A few days ago I tweeted the following in regard to the debate over whether President Trump has actually been impeached:
There is a simple way to resolve this. @senatemajldr should send a note to the Chief Justice, notifying him of the House vote. If the CJ shows up at the Senate the next day, Trump is impeached. If not, six more weeks of winter.
This was intended to be a joke. (In case you were wondering whether I know the difference between the chief justice and a groundhog). On second thought, though, it raises a couple of interesting points. (Well, I think they’re interesting. You can decide for yourself.).
First, while the debate over whether Trump has been impeached is largely rhetorical, there is a substantive constitutional question underlying it. Has the House completed the actions required to allow the Senate to commence an impeachment trial? Or is it necessary for the House to take additional steps (such as providing formal notice, appointing managers, or exhibiting the articles of impeachment) before the Senate may constitutionally exercise the power to try impeachments?
I emphasize the question of constitutional power, as distinct from the operation of the Senate’s impeachment rules, which themselves may require the House to provide formal notice before a trial may begin. These rules are subject to amendment or reinterpretation by the Senate, but there is also a constitutional limitation on the Senate’s authority which is beyond the power of that body to change. The Constitution implicitly forbids the Senate from trying an impeachment until its jurisdiction has been invoked by action of the House. Cf. Jefferson’s Manual Sec. LIII (“The Lords can not impeach any to themselves, nor join in the accusation, because they are the judges.). The question is whether the House’s impeachment vote is sufficient as a constitutional matter to trigger the Senate’s jurisdiction.
This question is not answered by the fact that the Constitution gives the House the sole power of impeachment and the Senate the sole power to try impeachments.

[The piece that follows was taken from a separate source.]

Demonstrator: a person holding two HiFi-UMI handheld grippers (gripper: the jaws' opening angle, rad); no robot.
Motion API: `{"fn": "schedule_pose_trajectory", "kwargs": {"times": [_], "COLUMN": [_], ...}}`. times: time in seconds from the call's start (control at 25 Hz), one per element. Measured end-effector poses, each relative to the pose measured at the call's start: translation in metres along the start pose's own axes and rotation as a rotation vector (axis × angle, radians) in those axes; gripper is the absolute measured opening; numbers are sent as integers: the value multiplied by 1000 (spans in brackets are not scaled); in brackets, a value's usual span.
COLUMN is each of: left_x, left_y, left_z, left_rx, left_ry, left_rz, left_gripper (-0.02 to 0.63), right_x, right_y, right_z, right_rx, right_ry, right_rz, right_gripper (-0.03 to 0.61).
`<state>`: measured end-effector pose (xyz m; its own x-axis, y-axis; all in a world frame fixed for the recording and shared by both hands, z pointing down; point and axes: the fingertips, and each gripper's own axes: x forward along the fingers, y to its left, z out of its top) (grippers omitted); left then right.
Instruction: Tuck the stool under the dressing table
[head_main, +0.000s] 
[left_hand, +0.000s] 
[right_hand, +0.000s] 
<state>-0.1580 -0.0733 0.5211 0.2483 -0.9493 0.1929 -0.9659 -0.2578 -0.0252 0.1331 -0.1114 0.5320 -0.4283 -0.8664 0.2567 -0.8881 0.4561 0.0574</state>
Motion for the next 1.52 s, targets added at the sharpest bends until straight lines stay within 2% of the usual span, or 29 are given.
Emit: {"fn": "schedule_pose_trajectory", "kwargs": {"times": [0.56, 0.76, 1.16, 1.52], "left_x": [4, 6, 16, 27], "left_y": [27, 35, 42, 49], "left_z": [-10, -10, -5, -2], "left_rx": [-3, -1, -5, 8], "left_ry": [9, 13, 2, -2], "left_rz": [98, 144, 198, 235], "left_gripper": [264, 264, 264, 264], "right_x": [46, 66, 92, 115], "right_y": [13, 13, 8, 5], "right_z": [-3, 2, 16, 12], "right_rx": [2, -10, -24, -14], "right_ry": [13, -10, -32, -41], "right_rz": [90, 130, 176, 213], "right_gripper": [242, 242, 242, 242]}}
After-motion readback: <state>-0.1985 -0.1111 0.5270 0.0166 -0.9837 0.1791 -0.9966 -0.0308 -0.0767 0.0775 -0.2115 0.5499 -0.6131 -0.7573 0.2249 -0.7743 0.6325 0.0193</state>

Each house has exclusive authority to determine how to exercise its own power, but this does not mean it has the exclusive authority to determine when the power exists in the first place (or what the courts would call “jurisdiction to determine jurisdiction”). Such an issue would arise if the House attempted to impeach or the Senate attempted to try a person who claimed not to be subject to the impeachment power at all (e.g., a private citizen). It similarly arises if there is a dispute whether an individual has been impeached such that the Senate’s power to try the impeachment is invoked.
Let’s imagine then in the current situation that the Senate attempts to act upon the House’s impeachment of President Trump. The House could take the position that the Senate has not yet acquired jurisdiction and lacks the power to act. For the reasons noted above, this dispute would be distinguishable from questions relating to the Senate’s authority to determine how to “try” an impeachment, which were found to be nonjusticiable by the Supreme Court. See Nixon v. United States, 506 U.S. 224 (1993). Nonetheless, it is unlikely that a court could or would arbitrate such a dispute between the houses.
This, however, is where the second interesting point arises. The Senate cannot exercise its power to try this impeachment without summoning the chief justice to preside. See Nixon, 506 U.S. at 230 (noting there are “three very specific requirements that the Constitution does impose on the Senate when trying impeachments: The Members must be under oath, a two-thirds vote is required to convict, and the Chief Justice presides when the President is tried.”). If the Senate’s jurisdiction is in controversy, the House could ask the chief justice not to appear. Arguably, the chief justice would have to resolve the jurisdictional question before appearing in the Senate.
It is perhaps more likely that the chief justice would conclude that this motion should be presented to him in his capacity as presiding officer (e.g., after he has appeared and taken the oath). Suppose then that the chief justice, as presiding officer, decides that the Senate lacks jurisdiction. Should this ruling be appealable to the Senate? If the Senate overrules the chief justice, is he obligated to preside over a trial he believes to be constitutionally invalid? These questions have no clear answer and, as far as I know, there is no precedent to provide guidance.
These questions illustrate the difficulty the Senate would face if it attempted to unilaterally dismiss the impeachment (for want of prosecution or for any other reason) without the chief justice’s acquiescence. Notwithstanding the Justice Department’s suggestion to the contrary, the chief justice’s role in an impeachment trial is far more than merely administrative.
One might say that confusing the chief justice with a parliamentarian is almost as bad as confusing him with a groundhog. (Ok, that would be an odd thing to say, but you get the point.).